TinyMoE: Sub-3B Mixture-of-Experts for Mobile Devices

Date: January 26, 2026

Focus: Implementing efficient MoE architectures for models under 3B parameters, targeting resource-constrained environments (edge devices, mobile, laptops).

1. Motivation

Most MoE research targets large models (7B+). There is little work on MoE for sub-3B models designed for mobile deployment. This guide addresses that gap.

Target architecture:

Base model: Qwen3-0.6B
MoE variant: TinyMoE-Qwen-0.6B-8E
Total parameters: ~1.2B (2x base)
Active parameters: ~750M (1.25x base)
Expert count: 8
Top-k: 1-2 (adaptive)
Shared experts: 1

Research questions:

What is the optimal expert count for sub-3B models? Hypothesis: 4-8.
How does top-k selection affect performance? Hypothesis: top-1 is sufficient for tiny models.
Can upcycled MoE match dense model quality at 1.5x parameters? Hypothesis: yes, with proper router training.
What memory optimizations are needed for resource-constrained deployment? Hypothesis: expert swapping and cache-aware routing.
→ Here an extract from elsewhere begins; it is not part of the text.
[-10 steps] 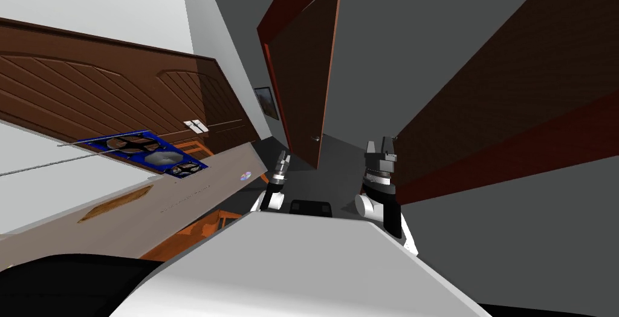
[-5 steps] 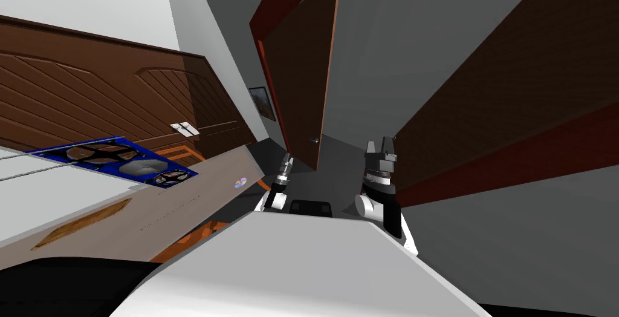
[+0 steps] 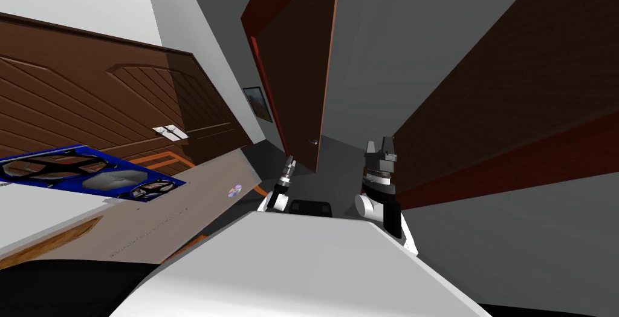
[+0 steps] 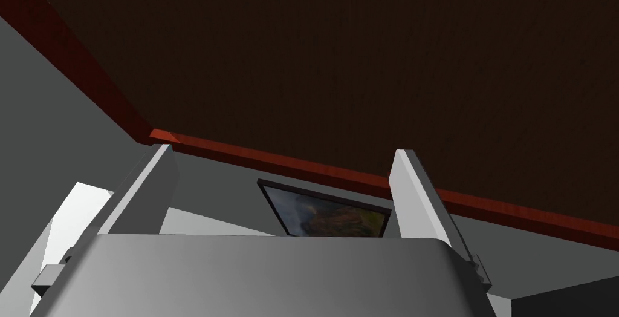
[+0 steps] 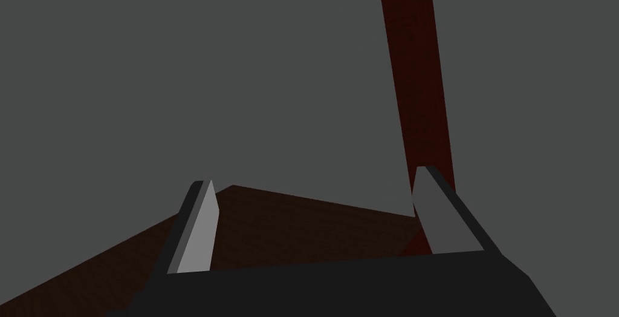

How this differs from existing work:

Aspect	Existing work	This work
Model size	7B-70B	600M-3B
Platform	Server-side GPU	Edge, mobile
Expert count	16-128	4-8
Training	From scratch	Upcycle dense to MoE
Routing	Top-2, fixed	Adaptive top-k
Memory	Abundant GPU memory	Memory-efficient design

2. Architecture design

2.1 Expert count

For models under 3B parameters, the optimal expert count is lower than for large models:

Model size	Large MoE experts	Tiny MoE experts	Reason
50B-70B	64-128	N/A	Sufficient capacity for specialization
7B-15B	16-32	N/A	Balance specialization and efficiency
1B-3B	N/A	4-8	Limited capacity, memory constraints
<1B	N/A	2-4	Minimal viable specialization

Recommendation: 8 experts for 600M-1B models (6 routed, 1-2 shared). Total parameters land around 1.2-1.5B.

Sources: OLMoE-1B-7B, MoE Scaling Laws.

2.2 Top-k routing

For tiny models, fewer active experts are better:

Top-k	Large models (7B+)	Tiny models (<3B)	Reason
1	Quality loss	Optimal	Faster, less memory
2	Standard	Acceptable	Balance quality and speed
4	High quality	Overkill	Memory overflow

Recommendation: adaptive top-k. Use k=1 for easy prompts (factual, creative), k=2 for hard prompts (reasoning, math). Force k=1 when battery is low or memory is constrained.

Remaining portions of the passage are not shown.